13. The method of claim 11, wherein the automated reaction device is an automated chemical synthesis device comprising one or more of: a liquid handler, a shaker, a heater, a robotic arm, a decapper, a plate sealer, a barcode reader, and an analyzer.

14. The method of claim 1, wherein the initial conversion value for the initial instance is determined as a percent yield of a compound, in the one or more compounds obtained from the first set of synthons after the initial instance of the molecular reaction.

15. The method of claim 1, wherein the initial conversion value for the initial instance is determined using one or more of: a ratio of an amount of a compound in the one or more compounds to an amount of a synthon in the first set of synthons; a percent of a remaining amount of a synthon; and a percent consumption of a synthon.

16. The method of claim 1, wherein the initial conversion value is measured directly or estimated.

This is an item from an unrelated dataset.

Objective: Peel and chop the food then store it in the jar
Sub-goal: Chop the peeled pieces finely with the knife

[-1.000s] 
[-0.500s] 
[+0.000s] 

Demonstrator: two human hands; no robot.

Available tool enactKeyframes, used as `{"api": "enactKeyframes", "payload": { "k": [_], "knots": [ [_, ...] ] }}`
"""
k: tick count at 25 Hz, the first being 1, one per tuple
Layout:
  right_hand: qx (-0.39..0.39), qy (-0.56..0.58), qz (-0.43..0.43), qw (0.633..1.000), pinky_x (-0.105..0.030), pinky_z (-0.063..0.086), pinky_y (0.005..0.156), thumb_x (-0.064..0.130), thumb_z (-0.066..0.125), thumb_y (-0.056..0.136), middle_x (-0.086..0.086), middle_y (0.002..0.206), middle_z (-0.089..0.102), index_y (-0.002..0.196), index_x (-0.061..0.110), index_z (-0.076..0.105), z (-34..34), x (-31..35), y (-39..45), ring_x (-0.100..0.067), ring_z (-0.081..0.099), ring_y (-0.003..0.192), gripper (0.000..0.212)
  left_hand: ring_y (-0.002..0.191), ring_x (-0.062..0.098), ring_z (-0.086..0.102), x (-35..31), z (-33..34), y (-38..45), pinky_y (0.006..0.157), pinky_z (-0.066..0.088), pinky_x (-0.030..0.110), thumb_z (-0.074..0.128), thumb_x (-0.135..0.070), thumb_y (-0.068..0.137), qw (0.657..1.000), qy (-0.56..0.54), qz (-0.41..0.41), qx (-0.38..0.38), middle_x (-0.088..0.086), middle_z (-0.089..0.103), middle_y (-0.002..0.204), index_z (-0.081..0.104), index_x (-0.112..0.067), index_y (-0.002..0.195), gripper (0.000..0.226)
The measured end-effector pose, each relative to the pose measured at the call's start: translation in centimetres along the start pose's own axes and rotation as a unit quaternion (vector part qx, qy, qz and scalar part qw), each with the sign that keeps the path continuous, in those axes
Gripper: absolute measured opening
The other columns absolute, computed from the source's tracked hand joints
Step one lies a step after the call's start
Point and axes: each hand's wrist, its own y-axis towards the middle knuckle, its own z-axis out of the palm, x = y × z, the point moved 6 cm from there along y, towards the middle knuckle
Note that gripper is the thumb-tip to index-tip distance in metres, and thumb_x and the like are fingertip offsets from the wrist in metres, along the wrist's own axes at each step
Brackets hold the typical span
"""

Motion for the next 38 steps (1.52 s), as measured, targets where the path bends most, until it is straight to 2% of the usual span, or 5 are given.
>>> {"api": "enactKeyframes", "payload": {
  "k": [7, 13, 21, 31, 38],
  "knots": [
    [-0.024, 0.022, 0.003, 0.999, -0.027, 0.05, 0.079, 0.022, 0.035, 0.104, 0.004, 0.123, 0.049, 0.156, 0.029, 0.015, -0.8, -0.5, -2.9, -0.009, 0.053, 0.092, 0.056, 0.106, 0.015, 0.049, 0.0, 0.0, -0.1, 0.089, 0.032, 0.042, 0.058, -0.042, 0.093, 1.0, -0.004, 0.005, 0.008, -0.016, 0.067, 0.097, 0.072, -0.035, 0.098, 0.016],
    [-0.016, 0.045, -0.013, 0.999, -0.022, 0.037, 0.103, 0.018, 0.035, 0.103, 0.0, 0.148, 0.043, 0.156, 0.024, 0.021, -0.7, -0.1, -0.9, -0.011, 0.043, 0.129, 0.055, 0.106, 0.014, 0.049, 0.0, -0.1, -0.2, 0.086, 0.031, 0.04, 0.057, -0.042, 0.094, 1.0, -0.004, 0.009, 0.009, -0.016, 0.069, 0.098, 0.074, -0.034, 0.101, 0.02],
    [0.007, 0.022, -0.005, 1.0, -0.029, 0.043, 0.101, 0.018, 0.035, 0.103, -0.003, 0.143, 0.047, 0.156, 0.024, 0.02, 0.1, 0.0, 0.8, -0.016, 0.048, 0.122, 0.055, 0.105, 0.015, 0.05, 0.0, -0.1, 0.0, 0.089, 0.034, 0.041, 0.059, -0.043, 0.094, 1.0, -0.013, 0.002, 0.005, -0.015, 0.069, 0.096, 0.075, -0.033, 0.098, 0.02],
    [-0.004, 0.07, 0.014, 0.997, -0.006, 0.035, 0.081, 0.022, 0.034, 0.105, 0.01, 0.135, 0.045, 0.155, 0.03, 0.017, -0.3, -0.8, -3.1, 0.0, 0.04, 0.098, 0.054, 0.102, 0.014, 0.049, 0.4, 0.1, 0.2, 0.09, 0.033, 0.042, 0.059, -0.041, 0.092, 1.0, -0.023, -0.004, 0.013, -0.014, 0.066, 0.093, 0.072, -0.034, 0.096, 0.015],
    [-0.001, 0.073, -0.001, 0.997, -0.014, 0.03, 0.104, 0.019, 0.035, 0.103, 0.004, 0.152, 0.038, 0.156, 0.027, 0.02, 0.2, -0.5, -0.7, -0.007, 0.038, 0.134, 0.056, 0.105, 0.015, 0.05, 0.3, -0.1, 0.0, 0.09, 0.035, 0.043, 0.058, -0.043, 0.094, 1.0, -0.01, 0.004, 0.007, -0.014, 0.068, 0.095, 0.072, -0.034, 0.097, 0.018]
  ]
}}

17. A method for selecting a set of synthons for optimization of a molecular reaction, comprising:

A) obtaining, for each respective set of synthons in a plurality of sets of synthons, a corresponding initial conversion value for an initial instance of the molecular reaction, wherein:

for each respective set of synthons in the plurality of sets of synthons, the initial instance of the molecular reaction transforms the respective set of synthons under an initial set of reaction conditions, thereby generating a plurality of compounds; and

B) performing a selection procedure for each respective set of synthons in the plurality of sets of synthons, comprising:

responsive to the respective initial conversion value for the respective set of synthons satisfying a first selection criterion, assigning the initial set of reaction conditions to the respective set of synthons for the molecular reaction, and

responsive to the respective initial conversion value for the respective set of synthons failing to satisfy at least the first selection criterion, selecting the respective set of synthons for optimization.

18. A method for determining a set of synthons having a target conversion value responsive to transformation by a molecular reaction, comprising:

A) obtaining a reference set of reaction conditions for the molecular reaction, wherein:

the reference set of reaction conditions for the molecular reaction is associated with a reference conversion value determined from a transformation of a reference set of synthons into one or more compounds, and

the reference conversion value is obtained using an automated reaction device and satisfies at least a first selection criterion;

B) performing a plurality of test instances of the molecular reaction, wherein:

each respective test instance of the molecular reaction in the plurality of test instances of the molecular reaction (i) comprises a corresponding test set of synthons in a plurality of test sets of synthons, and (ii) transforms the corresponding test set of synthons into one or more compounds under the reference set of reaction conditions using the automated reaction device;

C) determining, for each respective test instance of the molecular reaction in the plurality of test instances of the molecular reaction, a corresponding test conversion value; and

D) adding, to a set of candidate synthons, each respective test set of synthons corresponding to a respective test instance of the molecular reaction that has a corresponding test conversion value that satisfies the first selection criterion.

19. The method of claim 18, further comprising, prior to the obtaining A), optimizing the reference set of reaction conditions.

20. The method of claim 18, wherein the reference set of reaction conditions is not optimized.